My main use case for Teradata is primarily storing data and managing the client base, and it was used for batch processing and parallel batch processing.When I say storing data and managing the client base, a specific example of how I use Teradata for that is handling the daily transactions of various customers in the telecom domain, where client transactions are stored in various clusters, so we use Teradata for extracting and loading.Teradata is used for extracting and loading the data as my primary application.
My main use case for Teradata is mostly for data warehousing and analytics. Teradata is used to store customer data; specifically, accounting transactions from multiple sources. The data is kept for analytical purposes for users. Since the data is very large-scale, an MPP architecture RDBMS was needed to store it. Hence, Teradata was chosen.
There are two major use cases for Teradata. One is that whatever data we cleanse and aggregate, we push it to Teradata for our business users. We create some ETL pipelines and automate them. The second use case is for data wrangling. Whatever data we publish to Teradata is used for various analyses, various SQLs, and a lot of dashboards sit on top of Teradata. My most recent project was for inferring the Net Promoter Score for one of the largest Australian banks where I used Teradata for ETL and data analysis. The entire cleaned data of the bank was stored in Teradata, wherein we had eight to ten different datasets coming in from different sources that were aggregated or converged into Teradata. Using that data, we developed certain business rules on top of that aggregated dataset, which was further fed into Tableau that sat on top of Teradata. Using that data, we were able to infer the customer Net Promoter Score for a rolling six-week average.
My main use case for Teradata involves data analytics, data mapping, and data process improvement. I use Teradata for our in-in processes such as revenue reporting. We have utilized it for procurement to pay and analyzed all the data points from procure to settlements to payments, ensuring that the right data has been sent, checking the data status, and guaranteeing the cleanliness and quality of the data. We are using Teradata for generative AI related to data mapping, data content, and data distribution.
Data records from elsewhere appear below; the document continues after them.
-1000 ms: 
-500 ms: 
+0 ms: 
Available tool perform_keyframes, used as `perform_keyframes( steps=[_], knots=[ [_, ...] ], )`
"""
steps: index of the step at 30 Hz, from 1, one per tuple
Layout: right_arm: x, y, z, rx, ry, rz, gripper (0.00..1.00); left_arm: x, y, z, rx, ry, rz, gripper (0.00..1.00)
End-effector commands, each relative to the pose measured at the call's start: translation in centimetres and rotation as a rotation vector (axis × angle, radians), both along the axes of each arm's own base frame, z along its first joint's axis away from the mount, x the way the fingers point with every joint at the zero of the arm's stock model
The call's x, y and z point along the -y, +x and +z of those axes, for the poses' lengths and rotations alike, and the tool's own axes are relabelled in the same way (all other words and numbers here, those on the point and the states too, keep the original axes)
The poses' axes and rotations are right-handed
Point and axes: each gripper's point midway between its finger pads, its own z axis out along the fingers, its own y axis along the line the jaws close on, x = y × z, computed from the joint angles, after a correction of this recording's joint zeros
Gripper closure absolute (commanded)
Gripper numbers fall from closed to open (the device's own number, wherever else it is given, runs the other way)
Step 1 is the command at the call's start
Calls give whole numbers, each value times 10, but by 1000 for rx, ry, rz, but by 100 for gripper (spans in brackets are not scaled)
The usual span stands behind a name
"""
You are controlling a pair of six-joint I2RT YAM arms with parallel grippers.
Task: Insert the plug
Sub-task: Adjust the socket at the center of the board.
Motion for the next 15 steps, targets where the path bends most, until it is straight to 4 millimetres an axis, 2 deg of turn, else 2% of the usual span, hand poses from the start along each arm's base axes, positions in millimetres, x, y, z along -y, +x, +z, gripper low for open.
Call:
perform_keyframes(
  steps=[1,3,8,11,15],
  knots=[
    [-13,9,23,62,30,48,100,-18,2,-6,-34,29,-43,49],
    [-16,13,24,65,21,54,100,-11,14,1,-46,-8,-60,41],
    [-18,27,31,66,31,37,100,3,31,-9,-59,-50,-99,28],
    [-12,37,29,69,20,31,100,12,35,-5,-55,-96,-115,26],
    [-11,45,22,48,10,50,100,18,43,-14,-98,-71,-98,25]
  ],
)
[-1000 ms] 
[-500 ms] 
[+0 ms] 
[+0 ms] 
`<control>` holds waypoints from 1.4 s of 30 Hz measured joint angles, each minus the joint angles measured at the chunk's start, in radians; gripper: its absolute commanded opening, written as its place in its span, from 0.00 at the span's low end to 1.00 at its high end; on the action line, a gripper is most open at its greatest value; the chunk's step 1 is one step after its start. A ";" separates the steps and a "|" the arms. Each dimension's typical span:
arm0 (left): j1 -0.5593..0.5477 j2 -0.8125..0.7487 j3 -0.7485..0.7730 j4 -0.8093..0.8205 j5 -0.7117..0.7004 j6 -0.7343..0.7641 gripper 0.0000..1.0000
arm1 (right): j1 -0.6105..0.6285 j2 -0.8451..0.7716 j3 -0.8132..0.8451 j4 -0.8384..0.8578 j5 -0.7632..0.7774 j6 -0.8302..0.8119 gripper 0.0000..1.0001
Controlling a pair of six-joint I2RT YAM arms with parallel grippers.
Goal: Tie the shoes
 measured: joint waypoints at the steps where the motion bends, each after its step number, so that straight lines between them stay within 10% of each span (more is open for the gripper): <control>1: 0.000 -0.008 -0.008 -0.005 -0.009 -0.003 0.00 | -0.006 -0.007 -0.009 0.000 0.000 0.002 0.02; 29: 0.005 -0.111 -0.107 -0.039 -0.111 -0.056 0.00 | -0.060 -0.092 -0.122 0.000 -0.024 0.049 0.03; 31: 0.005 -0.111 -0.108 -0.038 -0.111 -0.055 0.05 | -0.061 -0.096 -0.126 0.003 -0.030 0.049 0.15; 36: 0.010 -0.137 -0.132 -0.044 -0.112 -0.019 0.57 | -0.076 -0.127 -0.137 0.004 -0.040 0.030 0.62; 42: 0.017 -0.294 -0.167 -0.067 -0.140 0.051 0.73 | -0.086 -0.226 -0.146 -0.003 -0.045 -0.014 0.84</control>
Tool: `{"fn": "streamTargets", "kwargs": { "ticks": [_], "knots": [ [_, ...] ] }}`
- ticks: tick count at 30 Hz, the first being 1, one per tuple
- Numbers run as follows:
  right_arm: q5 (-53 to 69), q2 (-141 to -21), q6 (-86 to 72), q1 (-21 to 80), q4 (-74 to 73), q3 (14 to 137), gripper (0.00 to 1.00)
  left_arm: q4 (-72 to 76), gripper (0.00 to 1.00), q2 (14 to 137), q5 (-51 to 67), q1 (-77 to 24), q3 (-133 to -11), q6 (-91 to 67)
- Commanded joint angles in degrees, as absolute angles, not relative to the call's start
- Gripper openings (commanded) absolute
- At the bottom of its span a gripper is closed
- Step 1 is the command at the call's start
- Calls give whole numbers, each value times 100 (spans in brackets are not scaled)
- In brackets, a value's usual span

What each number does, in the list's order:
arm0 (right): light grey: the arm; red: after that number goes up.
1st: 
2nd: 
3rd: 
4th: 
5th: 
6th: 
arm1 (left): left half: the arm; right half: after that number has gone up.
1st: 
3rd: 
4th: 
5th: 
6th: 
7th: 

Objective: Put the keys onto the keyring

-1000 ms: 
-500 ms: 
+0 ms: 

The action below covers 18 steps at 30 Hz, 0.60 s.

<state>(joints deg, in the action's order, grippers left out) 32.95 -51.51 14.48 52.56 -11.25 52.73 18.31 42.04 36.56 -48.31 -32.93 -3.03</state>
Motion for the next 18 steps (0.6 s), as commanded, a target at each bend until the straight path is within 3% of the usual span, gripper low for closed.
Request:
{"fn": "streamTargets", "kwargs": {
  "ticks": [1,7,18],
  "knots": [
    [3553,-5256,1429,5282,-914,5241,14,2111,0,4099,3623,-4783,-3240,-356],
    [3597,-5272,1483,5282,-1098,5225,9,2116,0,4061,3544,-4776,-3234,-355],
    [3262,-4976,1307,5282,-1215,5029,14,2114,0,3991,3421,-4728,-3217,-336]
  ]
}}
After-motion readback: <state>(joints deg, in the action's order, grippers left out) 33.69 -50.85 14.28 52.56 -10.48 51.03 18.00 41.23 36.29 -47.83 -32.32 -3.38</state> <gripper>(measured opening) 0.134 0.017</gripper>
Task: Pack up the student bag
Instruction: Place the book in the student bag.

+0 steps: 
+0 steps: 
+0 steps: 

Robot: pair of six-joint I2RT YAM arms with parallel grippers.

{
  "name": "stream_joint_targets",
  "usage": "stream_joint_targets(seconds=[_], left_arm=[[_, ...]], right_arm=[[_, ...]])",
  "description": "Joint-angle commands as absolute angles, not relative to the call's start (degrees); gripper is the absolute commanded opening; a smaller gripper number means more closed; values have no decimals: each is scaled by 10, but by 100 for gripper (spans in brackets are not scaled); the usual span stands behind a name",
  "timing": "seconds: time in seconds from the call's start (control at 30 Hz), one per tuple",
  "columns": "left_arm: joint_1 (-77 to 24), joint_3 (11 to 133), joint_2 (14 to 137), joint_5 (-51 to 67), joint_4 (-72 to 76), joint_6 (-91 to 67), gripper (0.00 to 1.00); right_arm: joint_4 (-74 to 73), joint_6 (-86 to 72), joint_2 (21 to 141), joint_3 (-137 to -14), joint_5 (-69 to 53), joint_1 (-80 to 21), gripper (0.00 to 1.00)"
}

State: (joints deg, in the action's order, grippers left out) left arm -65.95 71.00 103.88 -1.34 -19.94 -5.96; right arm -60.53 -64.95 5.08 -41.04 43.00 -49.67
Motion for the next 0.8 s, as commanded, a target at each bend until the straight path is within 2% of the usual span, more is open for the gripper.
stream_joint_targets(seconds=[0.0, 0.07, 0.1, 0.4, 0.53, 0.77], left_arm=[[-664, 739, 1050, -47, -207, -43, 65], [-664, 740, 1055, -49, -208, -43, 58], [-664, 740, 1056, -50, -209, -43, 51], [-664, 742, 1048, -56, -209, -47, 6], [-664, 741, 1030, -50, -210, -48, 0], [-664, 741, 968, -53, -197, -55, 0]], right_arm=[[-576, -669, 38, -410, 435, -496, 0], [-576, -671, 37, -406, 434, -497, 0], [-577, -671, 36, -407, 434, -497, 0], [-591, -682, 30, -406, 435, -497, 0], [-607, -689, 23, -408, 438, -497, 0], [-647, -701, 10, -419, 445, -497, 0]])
Teradata is primarily used for data warehousing across all customers. My clients have built-in applications that use Teradata, and their use varies from customer to customer, depending on the industry and database size. The primary function is as an OLAP analytical ecosystem.
Our primary use case for Teradata is as a data warehouse; we store our databases for the data warehouse, including the EDW. It is mainly used for our data warehouse environment where we run a lot of analytics and heavy queries.
Our use cases were related to banks and other financial institutions.
I use the solution in my company for reporting.
The use cases vary based on the projects. In most projects, I worked with ETL tools like Informatica alongside Teradata. However, there was a specific project where we built a real-time data warehouse for active directory data using Teradata. Oracle was the source system, with potential additional sources feeding into the Oracle database. We used Unix scripting to extract data from Oracle and leverage a colleague's expertise in Unix for the Teradata portion. We wrote ETL queries and performed data profiling before loading the data into the target data warehouse for further processing by other tools. Our task was to create a data warehouse, an active data warehouse in Teradata.
We use Teradata IntelliFlex for data warehousing, which is a way of presenting data for faster retrieval.
We used its capabilities for critical tasks, particularly in the realm of recovery jobs. We capitalized on the database's ability to transfer entire blocks of data rather than just transactional information. This approach, especially when dealing with block-level data, proved significantly faster compared to other techniques such as UBC WAN.